Trauma in cats can be both physical and mental - the term "trauma" comes from the Greek and means "wound". This guide, however, focuses on the psychological trauma. A traumatized cat is initially in shock, which manifests itself in symptoms such as a rigid, crouched posture, open eyes and dilated pupils. Therapy should take place as soon as possible after the traumatic event - otherwise there may be late effects such as an anxiety disorder, aggression and other behavioral problems.
Causes of psychological trauma in cats
The reasons for trauma in cats are varied and not always easy to recognize for the cat owner. Possible causes are, for example, an accident or mistreatment that deeply unsettled the animal and caused him great pain. Poisoning or burns can also cause trauma. Sometimes it is a sudden loud sound like a thunderstorm or New Year's Eve fireworks that frightens the cat so much that it shakes their trust and traumatizes them. However, it does not always have to be a unique experience that leads to trauma. A traumatized cat can also be the result of years of neglect and uncertainty.
Some cats are more prone to trauma than others. For example, animals that are generally emotionally stable recover faster from shock than unsafe cats that were separated from their mother too early or do not know a loving home. But also here applies: Every cat is different.
Traumatized cat: recognize symptoms
In the first moment after the traumatic experience, the affected cat shows symptoms of fear and stress. The release of stress hormones signals the body that it should stop all functions that are not essential for survival. This can be seen from the following signs:
● dilated pupils
● Increased salivation
● Retracted tail
● Ears on
● Squat posture
● Or: cat hump and fur
The traumatized cat also appears absent, no longer responsive, and appears to be standing completely next to it. If she can, she looks for a hiding place and makes herself very small, invisible as possible.
If a trauma has set in cats because it has not been treated in time, behavioral problems can occur. For example, the traumatized cat develops an anxiety disorder, can no longer be touched, becomes aggressive or shows compulsive behavior such as excessive grooming, which leads to bald spots and skin wounds. Litteriness and anorexia are other possible symptoms of a cat trauma.
However, it is important that you always consult your veterinarian for an accurate diagnosis. If you notice any changes in behavior or any abnormalities in your cat, go to the veterinarian so that they can check whether there is a physical cause, an injury or illness. Only when organic causes have been excluded can psychological injuries be considered and treated as reasons.
What scares cats and why
Fear is an important part of the survival instinct for cats and all other living things ...
This is how trauma can be treated in cats
To heal a traumatized cat, you need a lot of love, understanding and patience. Give her the time and space she needs to regain confidence and recover from her trauma. Show your velvet paw that you are there for her, but don't impose on her.
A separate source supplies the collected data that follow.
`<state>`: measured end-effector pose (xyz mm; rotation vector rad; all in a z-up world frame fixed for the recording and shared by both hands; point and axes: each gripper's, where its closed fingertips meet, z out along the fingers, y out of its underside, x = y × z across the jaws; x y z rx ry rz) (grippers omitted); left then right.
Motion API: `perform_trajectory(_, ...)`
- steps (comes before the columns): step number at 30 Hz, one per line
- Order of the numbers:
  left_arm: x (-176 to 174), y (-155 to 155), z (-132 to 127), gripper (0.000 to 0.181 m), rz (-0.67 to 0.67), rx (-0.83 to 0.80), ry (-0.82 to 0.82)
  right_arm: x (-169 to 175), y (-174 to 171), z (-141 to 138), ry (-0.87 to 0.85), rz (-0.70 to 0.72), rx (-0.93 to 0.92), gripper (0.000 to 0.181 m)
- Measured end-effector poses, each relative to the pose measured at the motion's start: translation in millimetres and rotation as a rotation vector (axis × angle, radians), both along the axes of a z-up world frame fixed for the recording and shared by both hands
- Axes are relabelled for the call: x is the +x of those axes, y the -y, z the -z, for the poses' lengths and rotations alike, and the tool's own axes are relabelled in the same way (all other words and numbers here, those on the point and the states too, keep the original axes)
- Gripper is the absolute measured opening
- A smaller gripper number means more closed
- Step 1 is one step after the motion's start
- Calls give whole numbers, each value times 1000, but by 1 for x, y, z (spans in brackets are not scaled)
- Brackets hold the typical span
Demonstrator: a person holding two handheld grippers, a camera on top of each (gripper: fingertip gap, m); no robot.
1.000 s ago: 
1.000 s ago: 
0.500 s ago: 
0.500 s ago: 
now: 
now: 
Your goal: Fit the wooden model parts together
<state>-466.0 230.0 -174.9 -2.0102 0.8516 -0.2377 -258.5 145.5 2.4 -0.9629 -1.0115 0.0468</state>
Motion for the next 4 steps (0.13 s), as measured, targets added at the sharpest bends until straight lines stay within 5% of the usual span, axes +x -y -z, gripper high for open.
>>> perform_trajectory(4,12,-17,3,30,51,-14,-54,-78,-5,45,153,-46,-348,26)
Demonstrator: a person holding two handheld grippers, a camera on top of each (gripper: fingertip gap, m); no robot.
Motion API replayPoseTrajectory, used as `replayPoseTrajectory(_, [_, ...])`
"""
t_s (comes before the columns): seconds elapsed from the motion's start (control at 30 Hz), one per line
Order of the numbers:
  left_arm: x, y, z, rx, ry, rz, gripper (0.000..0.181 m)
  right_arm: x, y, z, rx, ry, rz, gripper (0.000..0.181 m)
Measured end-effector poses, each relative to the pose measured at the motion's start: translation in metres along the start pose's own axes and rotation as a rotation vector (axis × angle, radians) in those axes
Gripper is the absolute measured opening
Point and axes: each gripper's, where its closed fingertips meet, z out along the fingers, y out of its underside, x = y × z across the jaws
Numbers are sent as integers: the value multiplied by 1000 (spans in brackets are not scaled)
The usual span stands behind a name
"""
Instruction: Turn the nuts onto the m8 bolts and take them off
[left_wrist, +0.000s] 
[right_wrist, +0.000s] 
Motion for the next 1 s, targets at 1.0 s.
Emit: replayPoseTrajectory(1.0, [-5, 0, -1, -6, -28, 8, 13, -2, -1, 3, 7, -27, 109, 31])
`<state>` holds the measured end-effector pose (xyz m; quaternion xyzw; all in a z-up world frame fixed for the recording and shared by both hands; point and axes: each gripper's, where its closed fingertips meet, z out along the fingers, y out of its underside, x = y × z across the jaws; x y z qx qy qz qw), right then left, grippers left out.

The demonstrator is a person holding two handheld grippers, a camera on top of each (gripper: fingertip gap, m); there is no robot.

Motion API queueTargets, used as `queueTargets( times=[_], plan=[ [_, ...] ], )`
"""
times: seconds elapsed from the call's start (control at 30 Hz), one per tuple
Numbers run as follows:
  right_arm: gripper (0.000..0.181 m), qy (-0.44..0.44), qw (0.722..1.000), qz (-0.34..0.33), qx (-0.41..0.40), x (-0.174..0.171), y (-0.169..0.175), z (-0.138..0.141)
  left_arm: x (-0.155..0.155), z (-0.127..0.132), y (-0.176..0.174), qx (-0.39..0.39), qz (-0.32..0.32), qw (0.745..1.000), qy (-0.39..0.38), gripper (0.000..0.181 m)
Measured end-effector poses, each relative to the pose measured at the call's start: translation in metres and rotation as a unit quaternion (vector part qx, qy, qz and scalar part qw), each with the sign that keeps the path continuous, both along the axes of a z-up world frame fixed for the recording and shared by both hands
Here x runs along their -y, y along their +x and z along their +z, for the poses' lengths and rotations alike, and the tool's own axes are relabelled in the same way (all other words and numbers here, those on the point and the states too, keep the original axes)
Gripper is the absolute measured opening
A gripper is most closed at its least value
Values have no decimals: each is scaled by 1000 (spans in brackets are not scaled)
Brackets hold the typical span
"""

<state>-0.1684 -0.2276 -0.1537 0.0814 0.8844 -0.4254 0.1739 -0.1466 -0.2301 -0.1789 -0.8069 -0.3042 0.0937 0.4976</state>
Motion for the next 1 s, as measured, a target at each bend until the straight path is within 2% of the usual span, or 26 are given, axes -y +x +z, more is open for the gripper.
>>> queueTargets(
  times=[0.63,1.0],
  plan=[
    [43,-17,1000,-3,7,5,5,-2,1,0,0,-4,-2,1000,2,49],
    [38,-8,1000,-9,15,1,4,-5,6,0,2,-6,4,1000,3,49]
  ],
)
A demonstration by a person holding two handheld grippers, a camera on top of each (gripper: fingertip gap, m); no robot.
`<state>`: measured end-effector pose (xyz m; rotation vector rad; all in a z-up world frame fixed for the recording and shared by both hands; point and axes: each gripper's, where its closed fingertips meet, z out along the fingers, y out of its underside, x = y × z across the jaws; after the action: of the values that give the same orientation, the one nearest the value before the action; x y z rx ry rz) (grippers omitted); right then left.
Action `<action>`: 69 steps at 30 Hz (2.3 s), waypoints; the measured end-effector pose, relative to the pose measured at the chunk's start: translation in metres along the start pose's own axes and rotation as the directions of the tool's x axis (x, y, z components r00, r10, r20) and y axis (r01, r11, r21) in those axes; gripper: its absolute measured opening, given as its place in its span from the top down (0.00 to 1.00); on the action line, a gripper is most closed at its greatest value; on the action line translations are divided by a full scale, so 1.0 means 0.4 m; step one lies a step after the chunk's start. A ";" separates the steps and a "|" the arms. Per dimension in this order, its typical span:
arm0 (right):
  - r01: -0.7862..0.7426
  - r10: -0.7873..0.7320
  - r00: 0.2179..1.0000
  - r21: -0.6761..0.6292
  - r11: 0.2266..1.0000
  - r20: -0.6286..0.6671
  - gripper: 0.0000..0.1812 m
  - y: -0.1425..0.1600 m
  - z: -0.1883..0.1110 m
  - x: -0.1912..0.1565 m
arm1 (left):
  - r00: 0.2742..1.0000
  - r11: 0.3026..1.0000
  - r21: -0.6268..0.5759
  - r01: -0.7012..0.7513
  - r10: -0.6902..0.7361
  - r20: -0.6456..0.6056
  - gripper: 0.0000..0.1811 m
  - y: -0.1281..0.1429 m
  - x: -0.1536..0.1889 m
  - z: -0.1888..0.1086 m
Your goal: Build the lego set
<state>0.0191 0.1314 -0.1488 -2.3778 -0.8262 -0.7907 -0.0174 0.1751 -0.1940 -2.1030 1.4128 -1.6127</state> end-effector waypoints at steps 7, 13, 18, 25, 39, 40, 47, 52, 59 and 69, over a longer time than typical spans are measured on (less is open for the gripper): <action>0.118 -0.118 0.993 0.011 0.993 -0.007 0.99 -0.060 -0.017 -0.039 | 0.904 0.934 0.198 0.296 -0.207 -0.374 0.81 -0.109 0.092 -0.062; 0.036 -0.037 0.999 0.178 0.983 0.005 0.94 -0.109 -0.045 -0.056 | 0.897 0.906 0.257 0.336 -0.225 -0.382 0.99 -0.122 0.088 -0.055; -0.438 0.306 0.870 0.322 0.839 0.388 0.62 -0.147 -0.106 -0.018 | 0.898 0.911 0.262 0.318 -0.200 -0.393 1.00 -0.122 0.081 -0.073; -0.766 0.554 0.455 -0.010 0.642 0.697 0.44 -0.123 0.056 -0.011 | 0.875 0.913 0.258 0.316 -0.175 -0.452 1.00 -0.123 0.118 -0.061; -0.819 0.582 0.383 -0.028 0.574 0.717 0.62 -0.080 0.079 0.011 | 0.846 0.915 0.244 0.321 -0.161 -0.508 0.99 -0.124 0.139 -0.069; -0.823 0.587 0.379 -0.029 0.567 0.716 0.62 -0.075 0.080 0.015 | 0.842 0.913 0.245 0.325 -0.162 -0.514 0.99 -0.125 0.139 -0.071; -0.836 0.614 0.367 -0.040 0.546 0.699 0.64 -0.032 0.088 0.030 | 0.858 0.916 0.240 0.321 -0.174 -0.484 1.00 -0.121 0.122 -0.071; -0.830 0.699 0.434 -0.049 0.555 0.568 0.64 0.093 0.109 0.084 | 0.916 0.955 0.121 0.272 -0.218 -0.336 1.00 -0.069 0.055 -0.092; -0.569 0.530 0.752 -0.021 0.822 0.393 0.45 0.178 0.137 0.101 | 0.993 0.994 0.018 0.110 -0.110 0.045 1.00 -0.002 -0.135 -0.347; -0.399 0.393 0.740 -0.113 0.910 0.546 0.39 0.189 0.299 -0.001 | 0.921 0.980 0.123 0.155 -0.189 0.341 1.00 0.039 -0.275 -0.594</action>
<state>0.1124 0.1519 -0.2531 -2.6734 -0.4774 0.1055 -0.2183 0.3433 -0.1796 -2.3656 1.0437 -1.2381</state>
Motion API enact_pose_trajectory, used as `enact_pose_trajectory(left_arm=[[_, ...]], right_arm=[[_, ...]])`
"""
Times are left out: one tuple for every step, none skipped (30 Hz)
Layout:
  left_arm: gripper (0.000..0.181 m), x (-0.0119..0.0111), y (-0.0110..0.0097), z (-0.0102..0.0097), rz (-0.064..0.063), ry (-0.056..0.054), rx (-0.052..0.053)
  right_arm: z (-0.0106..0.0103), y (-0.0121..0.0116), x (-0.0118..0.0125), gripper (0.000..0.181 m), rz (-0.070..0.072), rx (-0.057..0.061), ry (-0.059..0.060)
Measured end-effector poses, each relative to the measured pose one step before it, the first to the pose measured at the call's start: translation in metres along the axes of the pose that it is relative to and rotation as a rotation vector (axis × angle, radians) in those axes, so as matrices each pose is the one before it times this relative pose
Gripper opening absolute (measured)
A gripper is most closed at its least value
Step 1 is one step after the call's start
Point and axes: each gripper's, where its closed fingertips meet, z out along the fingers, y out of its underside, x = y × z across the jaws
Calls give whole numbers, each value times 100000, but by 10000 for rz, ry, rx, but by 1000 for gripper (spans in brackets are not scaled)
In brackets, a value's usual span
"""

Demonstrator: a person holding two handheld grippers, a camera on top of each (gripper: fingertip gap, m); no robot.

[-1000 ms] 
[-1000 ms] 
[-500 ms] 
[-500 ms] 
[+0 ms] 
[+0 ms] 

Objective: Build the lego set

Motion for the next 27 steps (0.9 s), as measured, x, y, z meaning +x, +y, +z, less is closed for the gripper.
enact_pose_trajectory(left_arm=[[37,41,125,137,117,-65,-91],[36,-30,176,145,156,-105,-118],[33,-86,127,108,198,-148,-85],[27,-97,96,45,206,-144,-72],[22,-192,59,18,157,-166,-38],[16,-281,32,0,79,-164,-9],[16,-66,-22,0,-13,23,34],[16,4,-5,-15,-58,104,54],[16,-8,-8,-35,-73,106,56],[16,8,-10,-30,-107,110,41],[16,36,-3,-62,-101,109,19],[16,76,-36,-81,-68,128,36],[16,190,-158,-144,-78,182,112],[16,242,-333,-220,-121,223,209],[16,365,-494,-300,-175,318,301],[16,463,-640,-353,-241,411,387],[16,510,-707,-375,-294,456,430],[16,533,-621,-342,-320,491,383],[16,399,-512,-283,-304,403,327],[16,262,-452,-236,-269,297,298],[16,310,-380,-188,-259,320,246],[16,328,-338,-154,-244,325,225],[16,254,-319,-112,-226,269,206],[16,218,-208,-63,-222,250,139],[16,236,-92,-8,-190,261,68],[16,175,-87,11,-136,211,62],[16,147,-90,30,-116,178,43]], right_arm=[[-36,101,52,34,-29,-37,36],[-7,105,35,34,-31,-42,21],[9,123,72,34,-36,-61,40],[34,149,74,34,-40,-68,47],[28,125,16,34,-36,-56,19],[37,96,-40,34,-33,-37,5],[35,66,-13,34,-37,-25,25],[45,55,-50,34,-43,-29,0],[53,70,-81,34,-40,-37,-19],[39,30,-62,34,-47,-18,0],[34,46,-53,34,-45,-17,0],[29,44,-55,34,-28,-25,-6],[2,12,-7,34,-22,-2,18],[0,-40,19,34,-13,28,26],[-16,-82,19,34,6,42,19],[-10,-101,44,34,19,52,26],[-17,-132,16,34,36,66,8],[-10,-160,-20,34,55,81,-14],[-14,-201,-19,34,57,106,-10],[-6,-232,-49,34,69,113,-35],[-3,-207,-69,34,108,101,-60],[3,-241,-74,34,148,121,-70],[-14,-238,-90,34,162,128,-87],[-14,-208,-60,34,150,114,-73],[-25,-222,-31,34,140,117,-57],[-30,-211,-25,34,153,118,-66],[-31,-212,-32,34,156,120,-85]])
You can also try to lure them out of the reserve with games, gentle persuasion and quality food. Only stroke it when it comes to you.
If this is not enough, you can have your veterinarian recommend a good cat psychologist and an animal healer. The cat psychologist is very familiar with behavioral problems and knows how to give your cat new confidence. The veterinary practitioner can, for example, prescribe Bach flowers to soothe your cat or help her relax with acupuncture and acupressure.
Preventing traumatic experiences for cats: tips
Unfortunately, some traumas such as thunderstorms, fireworks on New Year's Eve or sudden loud noises when something falls over in the household cannot be avoided. But you can help your cat to maintain her basic trust in the world so that such moments of fright are not so easy to get off track. If you adopt a cat privately, from the breeder, from the farm or from the animal shelter, make sure that it is allowed to stay with its mother and siblings for as long as 12 weeks.
You can also make sure that the kittens grew up in a loving, clean and cat-friendly environment and had the opportunity to get used to everyday noises, other animals and strange people. Also set up your cat's climbing facilities, a scratching post and hiding places at home, play regularly with her and educate her consistently, but lovingly, without violence and shouting. You can find more tips on how to make the environment cat-friendly in our guide "Environmental Enrichment: Improving the Living Environment for Cats".